Make your performance management meeting into two meetings. Spend one meeting telling your employees nothing but all the things they do that make them valuable. Tell them all the places they are most wonderful. (Even your poor performers have things they do well. Spend this whole conversation talking about those positive places.) Ask them to set a goal for how they will leverage their strengths in the year to come. Do this before they get the rest of their review. We are all too fixated on fixing our problems. Once you discuss the problems the strengths become all but irrelevant. So stay in the positive until you have a strengths based goal.

Then have the regular performance management meeting in which you review all the data – both positive and critical. Refer back to the strengths often.

We may be grown up, but we are not rocks. We are not islands. We still seek approval. And we get far too little of it. Give your employees a whole meeting of nothing but the positive and see how they soar as a result.


Stress Free Truth

Wouldn’t it be nice to tell people how you really feel? I don’t mean unloading on someone you hate. I mean telling someone the thing you know is a problem but feel it’s too uncomfortable to actually say. For example,

  • You talk too much and never show interest in other people’s stories.
  • You have bad breath.
  • You take credit for other people’s work.
  • You never tell us how well we are doing, only what’s going wrong.

What if you could say these things to your boss and even get responses from him/her, but do it all in complete anonymity?

Whatever you want, the internet now seems to provide. Tellyourbossanything allows you to have exactly that conversation with your boss (or anyone else for that matter). Just remember, the website won’t identify you, but your comments might. So you can tell your boss anything in full anonymity, but if you want to complain about your spouse’s snoring, you’re still out of luck.

Feed Up

“Can I give you some feedback?”

This statement seems to strike dread into so many hearts. Not yours? What if you are saying it to your boss? How about your boss’s boss? Generally once we go a level or two up the food chain this question becomes extremely uncomfortable.
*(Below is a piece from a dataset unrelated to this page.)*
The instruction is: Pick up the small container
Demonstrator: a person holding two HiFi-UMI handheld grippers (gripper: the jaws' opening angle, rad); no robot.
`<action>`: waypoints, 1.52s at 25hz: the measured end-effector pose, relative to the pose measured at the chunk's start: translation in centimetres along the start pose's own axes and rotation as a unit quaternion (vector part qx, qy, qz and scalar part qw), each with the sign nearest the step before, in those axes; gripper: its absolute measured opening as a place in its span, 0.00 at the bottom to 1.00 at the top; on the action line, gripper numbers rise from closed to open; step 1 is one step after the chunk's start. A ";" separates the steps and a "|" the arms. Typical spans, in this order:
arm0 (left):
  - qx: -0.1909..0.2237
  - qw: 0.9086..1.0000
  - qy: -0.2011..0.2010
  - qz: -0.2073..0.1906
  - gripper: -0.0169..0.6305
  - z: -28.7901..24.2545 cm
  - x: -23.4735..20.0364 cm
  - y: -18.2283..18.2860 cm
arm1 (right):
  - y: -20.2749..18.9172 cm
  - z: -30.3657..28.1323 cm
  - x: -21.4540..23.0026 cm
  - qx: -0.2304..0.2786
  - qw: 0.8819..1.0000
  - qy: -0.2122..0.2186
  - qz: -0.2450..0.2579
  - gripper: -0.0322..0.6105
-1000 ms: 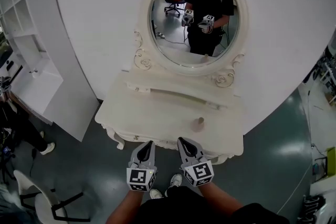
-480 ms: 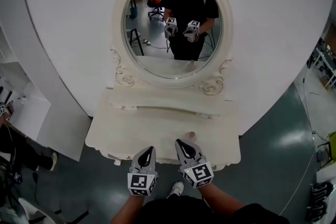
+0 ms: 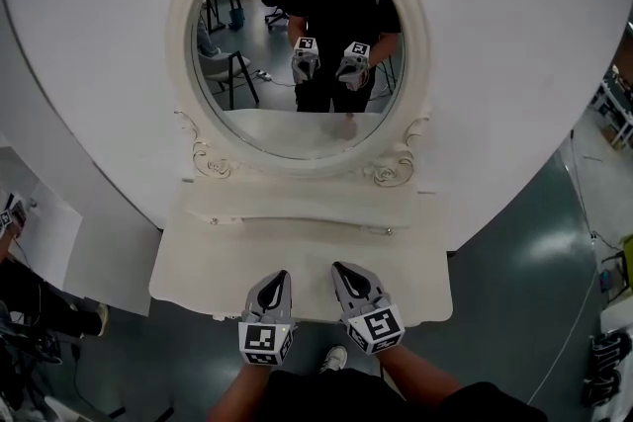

One reason for this is that the question changes the power dynamic. Your boss’s boss is above you on the ladder. Feedback is supposed to flow downward. “Can I give you some feedback?” is a question that shifts the power status toward equality. Your boss’s boss might not be ready or willing to make that switch.

Instead, try this: Am I allowed to give you feedback?

This is a very different question. It opens up the dialogue about the discomfort and fear associated with speaking up. It recognizes the power imbalance and enables you to start with the implications of that power gulf and not with the feedback itself. It offers you the chance to say that giving the feedback is incredibly unnerving.

And it gives your boss’s boss (or whomever else you ask) the opportunity to set the rules, to settle into the shift in power dynamics more comfortably.

Who knows? Maybe this is the conversation you’ve both been itching for.


What is the #1 impediment to getting better? To seeking, hearing, and appreciating feedback?

Answer: Your ego convincing you that you should feel ashamed for not being perfect.

How Positive Is Too Positive

I talk about positive thinking a lot, but is there a limit? Should we avoid talking about what to improve and only discuss our strengths?

Absolutely not.

That would be a pendulum swing too far in one direction. We can’t continue to grow in our professions and in our relationships if we don’t examine our mistakes and areas for improvement. However, I have yet to come across an individual or an organization who spends more time on the positive than the critical.

If I give you 5 pages of praise with 2 sentences of criticism, I’m willing to bet you’ll spend more time on the criticism than the praise.

We need to spend more time in our strengths. And we need experiences that have no “but” to them.

  • You’re good at this but bad at that.
  • I think you’re smart but you don’t do this thing well.
  • I like you but you’re not perfect.

There will always be time for the critique. And I’m all for asking for critical feedback. Just make sure you are also spending some time in 100% pure positive. That is an experience we could all use more of.